Dataflows Components: Task and Workflow
=======================================
A *Task* is the basic runnable component of *Pydra* and is described by the
class ``TaskBase``. A *Task* has named inputs and outputs, thus allowing
construction of dataflows. It can be hashed and executes in a specific working
directory. Any *Pydra*'s *Task* can be used as a function in a script, thus allowing
dual use in *Pydra*'s *Workflows* and in standalone scripts. There are several
classes that inherit from ``TaskBase`` and each has a different application:


Function Tasks
--------------

* ``FunctionTask`` is a *Task* that executes Python functions. Most Python functions
  declared in an existing library, package, or interactively in a terminal can
  be converted to a ``FunctionTask`` by using *Pydra*'s decorator - ``mark.task``.

  .. code-block:: python

     import numpy as np
     from pydra import mark
     fft = mark.annotate({'a': np.ndarray,
                      'return': float})(np.fft.fft)
     fft_task = mark.task(fft)()
     result = fft_task(a=np.random.rand(512))


  `fft_task` is now a *Pydra* *Task* and result will contain a *Pydra*'s ``Result`` object.
  In addition, the user can use Python's function annotation or another *Pydra*
  decorator --- ``mark.annotate`` in order to specify the output. In the
  following example, we decorate an arbitrary Python function to create named
  outputs:

  .. code-block:: python

     @mark.task
     @mark.annotate(
         {"return": {"mean": float, "std": float}}
     )
     def mean_dev(my_data):
         import statistics as st
         return st.mean(my_data), st.stdev(my_data)

     result = mean_dev(my_data=[...])()

  When the *Task* is executed `result.output` will contain two attributes: `mean`
  and `std`. Named attributes facilitate passing different outputs to
  different downstream nodes in a dataflow.


.. _shell_command_task:

Shell Command Tasks
-------------------

* ``ShellCommandTask`` is a *Task* used to run shell commands and executables.
  It can be used with a simple command without any arguments, or with specific
  set of arguments and flags, e.g.:

  .. code-block:: python

     ShellCommandTask(executable="pwd")

     ShellCommandTask(executable="ls", args="my_dir")

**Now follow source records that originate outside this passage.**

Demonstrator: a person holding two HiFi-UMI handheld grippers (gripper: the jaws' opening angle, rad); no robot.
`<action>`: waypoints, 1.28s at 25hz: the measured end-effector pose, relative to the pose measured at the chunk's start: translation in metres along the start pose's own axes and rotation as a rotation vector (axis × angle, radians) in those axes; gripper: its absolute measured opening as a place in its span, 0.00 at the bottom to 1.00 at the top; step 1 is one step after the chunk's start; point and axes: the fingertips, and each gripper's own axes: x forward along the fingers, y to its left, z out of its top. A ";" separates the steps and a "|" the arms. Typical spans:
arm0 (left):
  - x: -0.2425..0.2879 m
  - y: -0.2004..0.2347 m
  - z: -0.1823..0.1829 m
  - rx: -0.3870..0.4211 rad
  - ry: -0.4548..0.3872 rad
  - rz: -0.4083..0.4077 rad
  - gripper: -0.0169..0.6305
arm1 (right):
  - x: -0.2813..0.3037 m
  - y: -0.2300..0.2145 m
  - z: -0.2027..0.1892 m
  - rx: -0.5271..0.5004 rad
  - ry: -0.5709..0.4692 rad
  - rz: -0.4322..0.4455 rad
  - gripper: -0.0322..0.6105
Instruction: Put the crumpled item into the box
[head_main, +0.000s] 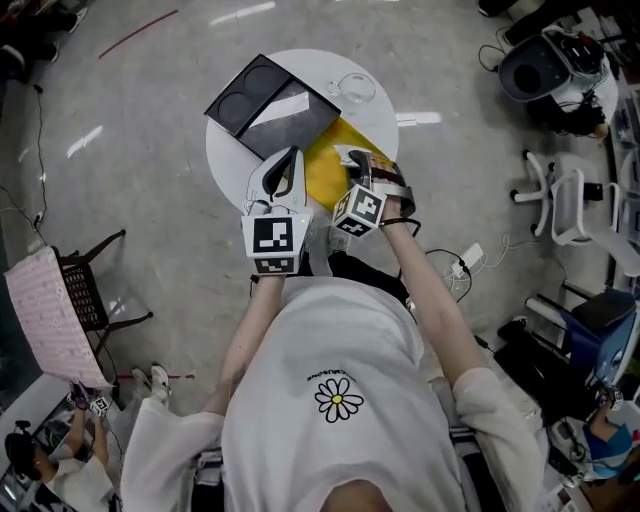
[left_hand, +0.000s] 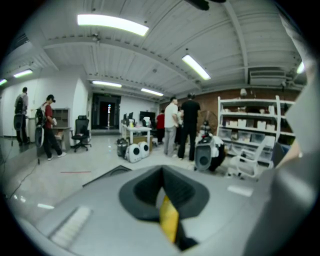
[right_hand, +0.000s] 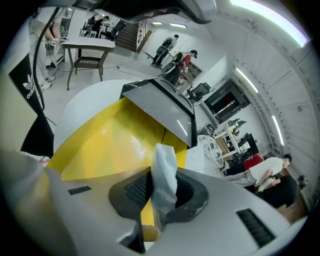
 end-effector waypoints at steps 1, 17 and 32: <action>-0.001 0.000 -0.002 -0.002 0.007 0.002 0.02 | 0.001 0.002 0.000 0.007 0.004 0.002 0.13; -0.001 -0.003 -0.013 -0.025 0.032 -0.005 0.03 | 0.002 0.029 0.006 0.143 -0.006 0.243 0.47; -0.001 -0.003 -0.011 -0.026 0.029 -0.016 0.03 | -0.023 0.042 0.019 0.203 -0.051 0.393 0.61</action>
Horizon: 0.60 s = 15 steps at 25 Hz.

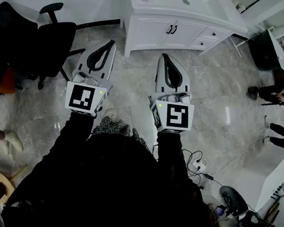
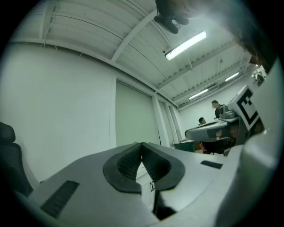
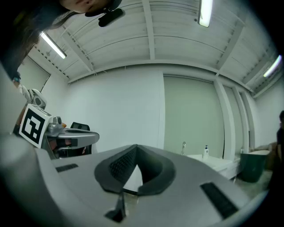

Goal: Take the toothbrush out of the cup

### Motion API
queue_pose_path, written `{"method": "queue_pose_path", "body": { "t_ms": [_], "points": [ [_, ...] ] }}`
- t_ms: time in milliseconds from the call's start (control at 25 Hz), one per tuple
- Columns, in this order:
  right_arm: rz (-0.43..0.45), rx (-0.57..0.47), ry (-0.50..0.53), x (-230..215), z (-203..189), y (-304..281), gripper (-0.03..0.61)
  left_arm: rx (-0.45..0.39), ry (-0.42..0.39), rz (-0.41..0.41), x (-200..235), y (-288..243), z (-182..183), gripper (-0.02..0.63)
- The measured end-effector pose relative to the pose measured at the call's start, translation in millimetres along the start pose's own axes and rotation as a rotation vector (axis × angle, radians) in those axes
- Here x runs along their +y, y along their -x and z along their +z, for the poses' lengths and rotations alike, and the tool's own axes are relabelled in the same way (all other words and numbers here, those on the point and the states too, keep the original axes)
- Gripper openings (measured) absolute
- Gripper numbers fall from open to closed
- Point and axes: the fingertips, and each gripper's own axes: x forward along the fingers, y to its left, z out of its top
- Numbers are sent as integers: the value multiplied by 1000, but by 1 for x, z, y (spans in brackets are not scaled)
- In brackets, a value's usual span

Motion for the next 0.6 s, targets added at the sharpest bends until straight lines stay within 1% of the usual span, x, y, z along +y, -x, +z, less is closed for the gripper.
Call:
{"method": "queue_pose_path", "body": {
  "t_ms": [160, 480, 600],
  "points": [
    [0, -1, -8, -3, -1, -5, 3, 2, 0, -6, 2, -5, -3, 8],
    [6, -66, -26, -1, 11, -20, 5, -6, 11, -20, 11, -14, -5, 8],
    [6, -59, -28, -2, 8, -26, 5, -5, 16, -26, 15, -19, -7, 8]
  ]
}}
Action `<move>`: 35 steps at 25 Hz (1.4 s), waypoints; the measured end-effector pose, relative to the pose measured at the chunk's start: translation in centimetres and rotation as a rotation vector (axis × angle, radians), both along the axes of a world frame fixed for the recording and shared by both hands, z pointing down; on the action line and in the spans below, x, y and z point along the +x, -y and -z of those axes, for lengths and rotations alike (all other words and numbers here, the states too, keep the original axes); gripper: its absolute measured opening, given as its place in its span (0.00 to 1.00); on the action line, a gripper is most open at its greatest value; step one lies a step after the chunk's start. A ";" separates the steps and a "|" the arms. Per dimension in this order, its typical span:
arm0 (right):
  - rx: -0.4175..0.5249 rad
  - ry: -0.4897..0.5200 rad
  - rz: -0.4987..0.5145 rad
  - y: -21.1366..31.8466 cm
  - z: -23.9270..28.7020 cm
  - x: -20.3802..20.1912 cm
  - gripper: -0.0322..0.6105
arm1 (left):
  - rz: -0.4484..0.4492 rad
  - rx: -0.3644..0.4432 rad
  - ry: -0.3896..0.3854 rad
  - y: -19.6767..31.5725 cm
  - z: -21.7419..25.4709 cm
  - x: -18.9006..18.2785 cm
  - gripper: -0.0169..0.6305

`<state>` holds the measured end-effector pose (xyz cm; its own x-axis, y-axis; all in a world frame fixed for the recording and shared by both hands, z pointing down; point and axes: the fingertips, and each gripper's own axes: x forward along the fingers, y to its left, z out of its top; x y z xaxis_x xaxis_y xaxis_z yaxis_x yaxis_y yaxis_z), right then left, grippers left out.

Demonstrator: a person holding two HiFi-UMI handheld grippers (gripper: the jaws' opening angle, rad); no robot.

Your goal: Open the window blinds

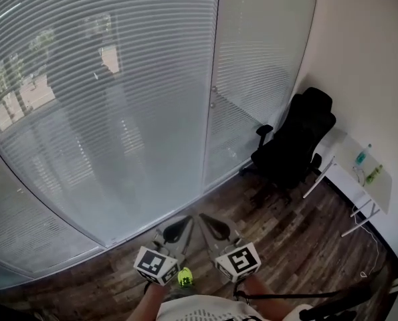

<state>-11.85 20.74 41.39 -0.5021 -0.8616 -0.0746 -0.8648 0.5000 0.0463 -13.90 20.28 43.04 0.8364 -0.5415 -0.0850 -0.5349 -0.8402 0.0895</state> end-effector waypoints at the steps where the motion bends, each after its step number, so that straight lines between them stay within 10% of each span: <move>1: 0.000 0.000 -0.002 1.3 0.3 0.1 0.06 | -0.004 0.002 -0.001 1.2 0.3 0.2 0.01; 35: -0.028 -0.010 0.041 26.9 -3.4 7.6 0.06 | 0.054 -0.053 -0.013 25.9 -3.0 7.4 0.01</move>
<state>-4.27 -6.20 44.76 -0.5380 -0.8417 -0.0458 -0.8429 0.5366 0.0404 -6.53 -5.63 46.05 0.8047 -0.5901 -0.0656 -0.5780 -0.8038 0.1407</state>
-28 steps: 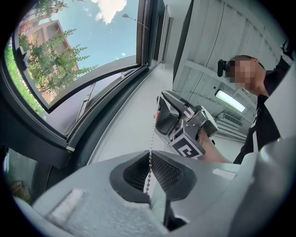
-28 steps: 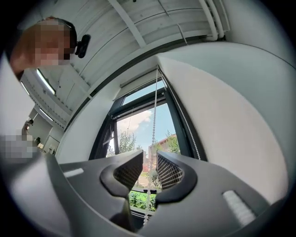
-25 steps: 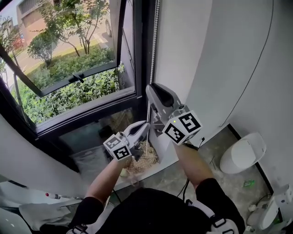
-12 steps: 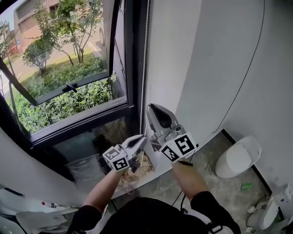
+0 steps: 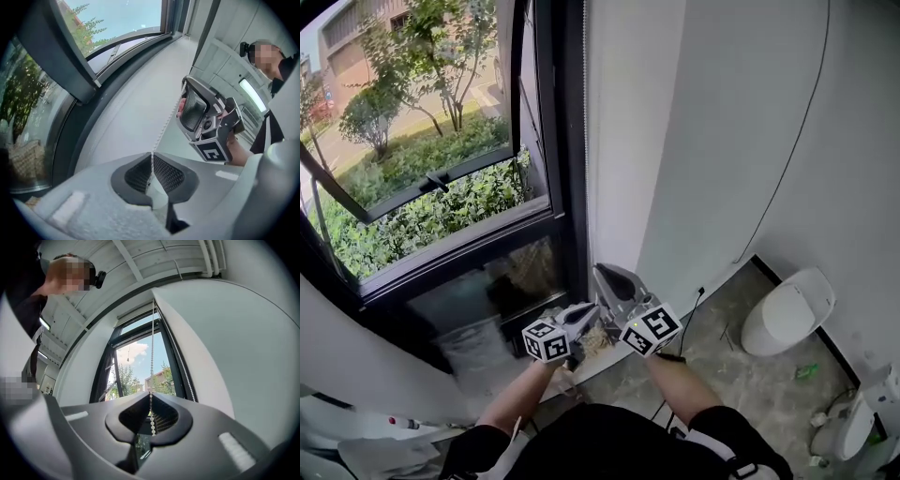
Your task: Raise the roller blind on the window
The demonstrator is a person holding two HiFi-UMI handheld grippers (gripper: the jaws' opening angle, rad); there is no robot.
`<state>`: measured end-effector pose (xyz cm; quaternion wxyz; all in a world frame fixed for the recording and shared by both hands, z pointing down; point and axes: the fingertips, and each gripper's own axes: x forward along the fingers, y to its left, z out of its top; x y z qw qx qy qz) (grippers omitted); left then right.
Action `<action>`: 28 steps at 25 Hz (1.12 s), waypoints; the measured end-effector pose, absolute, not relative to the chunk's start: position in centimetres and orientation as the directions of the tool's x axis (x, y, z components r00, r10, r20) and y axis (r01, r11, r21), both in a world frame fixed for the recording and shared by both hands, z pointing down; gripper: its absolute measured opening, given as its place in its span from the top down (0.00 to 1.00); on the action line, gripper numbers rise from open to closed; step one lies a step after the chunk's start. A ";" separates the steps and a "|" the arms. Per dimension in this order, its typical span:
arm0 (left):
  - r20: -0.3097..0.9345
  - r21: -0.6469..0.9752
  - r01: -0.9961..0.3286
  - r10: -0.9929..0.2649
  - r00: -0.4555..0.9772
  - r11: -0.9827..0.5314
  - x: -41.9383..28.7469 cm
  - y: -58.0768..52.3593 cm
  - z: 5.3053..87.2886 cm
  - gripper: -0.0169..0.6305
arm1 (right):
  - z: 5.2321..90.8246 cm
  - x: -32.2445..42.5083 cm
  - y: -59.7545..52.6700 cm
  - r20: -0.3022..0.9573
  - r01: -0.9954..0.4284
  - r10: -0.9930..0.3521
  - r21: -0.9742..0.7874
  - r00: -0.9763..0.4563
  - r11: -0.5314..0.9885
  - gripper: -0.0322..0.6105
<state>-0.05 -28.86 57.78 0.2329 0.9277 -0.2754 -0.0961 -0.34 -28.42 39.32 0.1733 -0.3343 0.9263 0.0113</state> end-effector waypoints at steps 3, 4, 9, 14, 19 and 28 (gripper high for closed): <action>-0.027 0.392 -0.507 -0.560 0.828 -0.768 0.1 -29.0 56.5 0.95 | 38.8 -0.6 -28.4 -0.320 -0.622 -0.609 -0.073 -0.726 0.780 0.93; -0.024 0.364 -0.516 -0.561 0.827 -0.776 0.2 -29.0 56.0 0.93 | 38.8 -0.5 -28.4 -0.321 -0.623 -0.610 -0.075 -0.724 0.779 0.93; -0.018 0.269 -0.540 -0.564 0.825 -0.798 0.1 -28.3 53.7 0.78 | 38.7 -0.2 -28.7 -0.320 -0.624 -0.618 -0.096 -0.718 0.775 0.92; -0.065 0.222 -0.555 -0.580 0.812 -0.802 -1.6 -27.2 50.9 0.75 | 38.6 0.0 -28.0 -0.314 -0.600 -0.593 -0.087 -0.741 0.795 0.90; -0.123 0.188 -0.579 -0.604 0.788 -0.793 -2.1 -27.1 47.6 0.75 | 38.0 0.1 -27.3 -0.319 -0.565 -0.561 -0.091 -0.764 0.820 0.85; -0.183 0.203 -0.645 -0.675 0.715 -0.737 -2.4 -26.1 45.5 0.75 | 37.7 2.5 -27.7 -0.315 -0.620 -0.614 -0.092 -0.724 0.779 0.78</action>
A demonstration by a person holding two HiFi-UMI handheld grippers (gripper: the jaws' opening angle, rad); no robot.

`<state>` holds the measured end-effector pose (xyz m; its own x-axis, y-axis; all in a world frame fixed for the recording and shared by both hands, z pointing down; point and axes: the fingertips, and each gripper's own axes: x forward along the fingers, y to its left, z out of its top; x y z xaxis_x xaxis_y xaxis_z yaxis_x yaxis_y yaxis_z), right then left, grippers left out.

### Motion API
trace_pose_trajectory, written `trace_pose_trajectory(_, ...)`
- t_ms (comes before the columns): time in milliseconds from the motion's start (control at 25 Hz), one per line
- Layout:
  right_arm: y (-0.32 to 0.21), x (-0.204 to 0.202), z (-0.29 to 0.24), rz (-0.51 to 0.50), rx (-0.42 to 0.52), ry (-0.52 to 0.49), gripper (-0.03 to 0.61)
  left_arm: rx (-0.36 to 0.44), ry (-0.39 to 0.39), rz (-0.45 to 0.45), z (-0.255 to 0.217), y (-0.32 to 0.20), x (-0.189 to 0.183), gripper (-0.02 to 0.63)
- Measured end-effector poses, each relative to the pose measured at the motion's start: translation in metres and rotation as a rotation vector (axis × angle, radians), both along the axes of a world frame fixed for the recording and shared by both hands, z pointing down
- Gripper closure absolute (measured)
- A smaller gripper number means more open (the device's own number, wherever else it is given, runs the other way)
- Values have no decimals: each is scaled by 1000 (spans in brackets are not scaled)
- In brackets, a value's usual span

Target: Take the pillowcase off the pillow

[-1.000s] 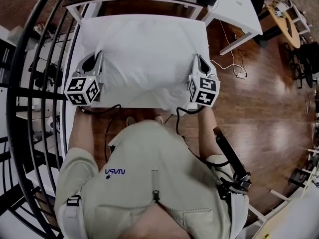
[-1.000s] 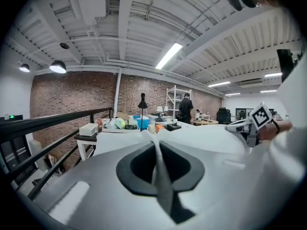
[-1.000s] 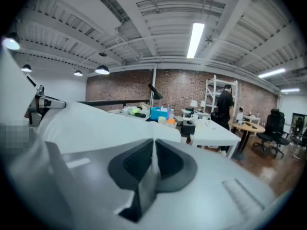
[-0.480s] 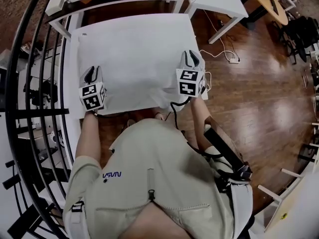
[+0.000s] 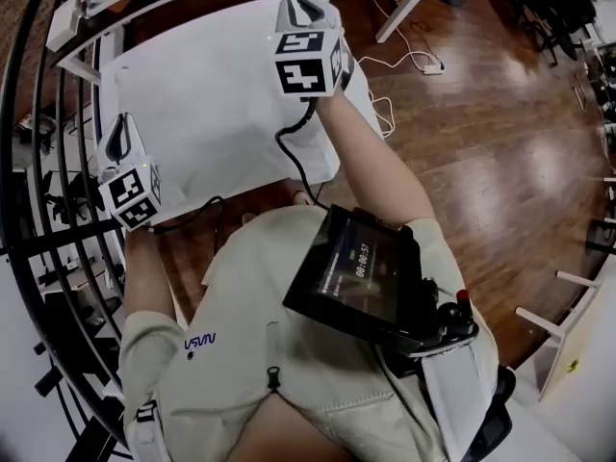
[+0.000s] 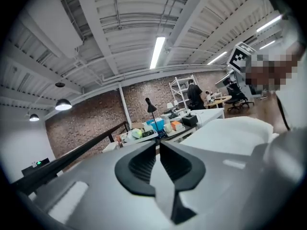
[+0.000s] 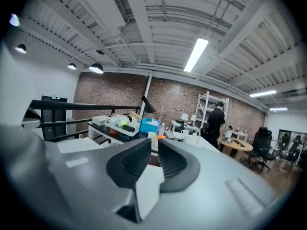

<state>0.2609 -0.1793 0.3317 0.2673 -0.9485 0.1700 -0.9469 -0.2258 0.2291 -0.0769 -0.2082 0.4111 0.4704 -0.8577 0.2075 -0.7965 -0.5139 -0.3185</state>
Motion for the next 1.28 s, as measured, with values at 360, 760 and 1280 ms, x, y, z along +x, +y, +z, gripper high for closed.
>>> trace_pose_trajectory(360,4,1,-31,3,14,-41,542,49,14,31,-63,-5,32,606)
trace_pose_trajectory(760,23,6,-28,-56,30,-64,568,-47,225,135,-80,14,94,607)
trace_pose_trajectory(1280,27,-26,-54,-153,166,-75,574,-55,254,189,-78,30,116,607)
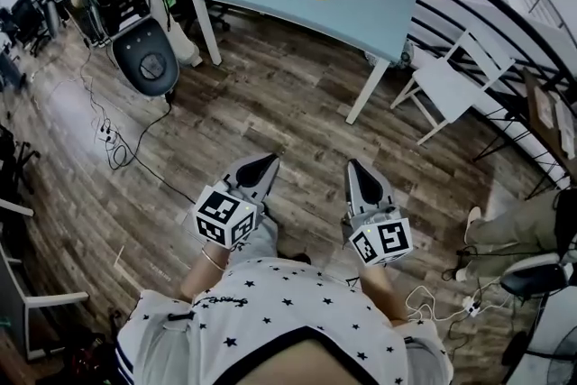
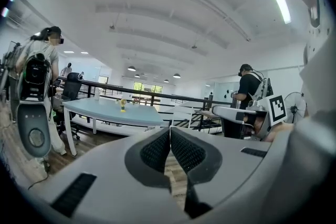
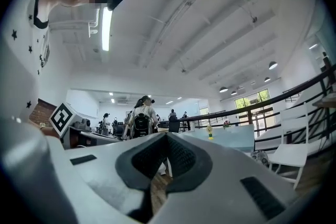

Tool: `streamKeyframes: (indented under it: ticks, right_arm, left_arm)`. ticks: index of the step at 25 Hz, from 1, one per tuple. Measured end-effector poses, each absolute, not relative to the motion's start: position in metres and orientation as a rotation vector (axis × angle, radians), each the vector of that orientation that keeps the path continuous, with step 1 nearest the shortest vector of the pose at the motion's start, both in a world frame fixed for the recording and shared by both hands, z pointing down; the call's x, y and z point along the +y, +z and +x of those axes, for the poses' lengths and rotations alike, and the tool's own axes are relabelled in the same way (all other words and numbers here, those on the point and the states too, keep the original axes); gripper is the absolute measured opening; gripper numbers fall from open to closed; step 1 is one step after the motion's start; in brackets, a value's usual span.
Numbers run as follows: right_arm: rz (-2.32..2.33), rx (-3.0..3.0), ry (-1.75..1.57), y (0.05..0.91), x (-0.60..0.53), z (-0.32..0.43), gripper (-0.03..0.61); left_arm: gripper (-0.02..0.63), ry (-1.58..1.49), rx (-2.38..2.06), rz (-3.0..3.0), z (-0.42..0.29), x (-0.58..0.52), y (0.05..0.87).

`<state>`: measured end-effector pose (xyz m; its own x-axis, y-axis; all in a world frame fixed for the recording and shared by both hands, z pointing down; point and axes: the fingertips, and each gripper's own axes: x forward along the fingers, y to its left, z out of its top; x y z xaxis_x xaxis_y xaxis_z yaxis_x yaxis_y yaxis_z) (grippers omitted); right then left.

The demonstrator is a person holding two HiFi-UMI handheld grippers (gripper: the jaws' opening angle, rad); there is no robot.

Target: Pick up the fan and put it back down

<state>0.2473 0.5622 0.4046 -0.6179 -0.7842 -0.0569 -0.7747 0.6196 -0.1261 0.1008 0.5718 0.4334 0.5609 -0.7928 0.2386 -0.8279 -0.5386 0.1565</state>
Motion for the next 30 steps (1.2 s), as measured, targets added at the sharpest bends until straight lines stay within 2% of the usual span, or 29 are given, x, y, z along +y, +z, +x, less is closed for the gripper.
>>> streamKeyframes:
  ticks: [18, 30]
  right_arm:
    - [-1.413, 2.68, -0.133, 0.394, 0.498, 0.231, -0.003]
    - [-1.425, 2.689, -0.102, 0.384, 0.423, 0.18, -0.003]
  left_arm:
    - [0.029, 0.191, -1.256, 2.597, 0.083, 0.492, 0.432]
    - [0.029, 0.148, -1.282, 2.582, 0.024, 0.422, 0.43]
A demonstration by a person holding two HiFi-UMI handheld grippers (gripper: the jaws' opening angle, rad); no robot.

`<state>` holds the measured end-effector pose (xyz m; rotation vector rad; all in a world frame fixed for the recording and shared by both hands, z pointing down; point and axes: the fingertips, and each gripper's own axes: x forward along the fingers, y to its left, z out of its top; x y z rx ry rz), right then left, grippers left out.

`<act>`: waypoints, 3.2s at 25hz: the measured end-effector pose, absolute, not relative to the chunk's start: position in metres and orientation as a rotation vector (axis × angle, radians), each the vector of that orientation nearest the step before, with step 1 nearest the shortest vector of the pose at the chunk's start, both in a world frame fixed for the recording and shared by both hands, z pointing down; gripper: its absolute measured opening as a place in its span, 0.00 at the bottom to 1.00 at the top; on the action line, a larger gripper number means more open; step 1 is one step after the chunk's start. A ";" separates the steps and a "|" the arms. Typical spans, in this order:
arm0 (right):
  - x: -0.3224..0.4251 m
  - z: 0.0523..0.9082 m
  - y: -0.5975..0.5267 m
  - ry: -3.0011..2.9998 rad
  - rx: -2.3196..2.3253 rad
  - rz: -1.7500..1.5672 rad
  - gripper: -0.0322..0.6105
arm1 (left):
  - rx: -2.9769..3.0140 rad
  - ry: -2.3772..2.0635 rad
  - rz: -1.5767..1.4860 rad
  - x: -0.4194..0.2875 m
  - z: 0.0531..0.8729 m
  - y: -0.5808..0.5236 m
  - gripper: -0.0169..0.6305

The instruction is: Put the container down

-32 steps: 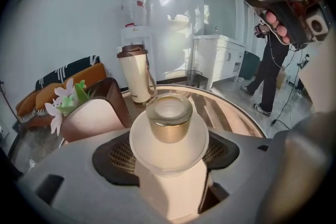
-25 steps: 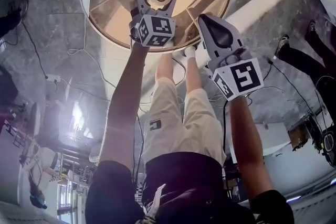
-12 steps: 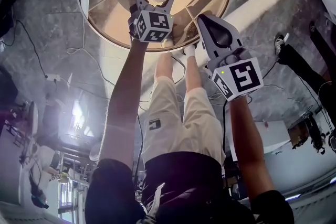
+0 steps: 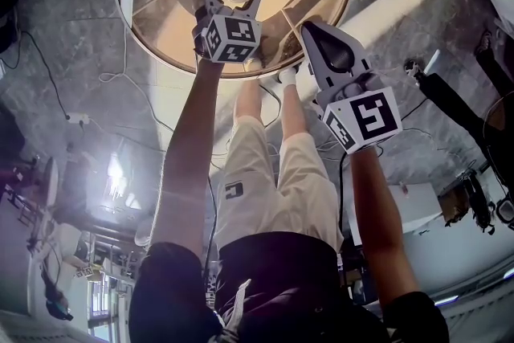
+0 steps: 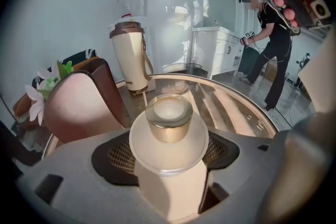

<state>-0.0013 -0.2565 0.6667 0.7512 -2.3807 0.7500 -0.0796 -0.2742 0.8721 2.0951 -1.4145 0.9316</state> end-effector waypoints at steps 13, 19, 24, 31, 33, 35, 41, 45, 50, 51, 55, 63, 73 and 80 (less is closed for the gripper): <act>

  The *Task* can accommodate more complex shell commands by allowing the user to
  customize inputs and outputs of the commands.
  One can generate an input
  specification to specify names of inputs, positions in the command, types of
  the inputs, and other metadata.
  As a specific example, FSL's BET command (Brain
  Extraction Tool) can be called on the command line as:

  .. code-block:: python

    bet input_file output_file -m

  Each of the command argument can be treated as a named input to the
  ``ShellCommandTask``, and can be included in the input specification.
  As shown next, even an output is specified by constructing
  the *out_file* field form a template:

  .. code-block:: python

    bet_input_spec = SpecInfo(
        name="Input",
        fields=[
        ( "in_file", File,
          { "help_string": "input file ...",
            "position": 1,
            "mandatory": True } ),
        ( "out_file", str,
          { "help_string": "name of output ...",
            "position": 2,
            "output_file_template":
                              "{in_file}_br" } ),
        ( "mask", bool,
          { "help_string": "create binary mask",
            "argstr": "-m", } ) ],
        bases=(ShellSpec,) )

    ShellCommandTask(executable="bet",
                     input_spec=bet_input_spec)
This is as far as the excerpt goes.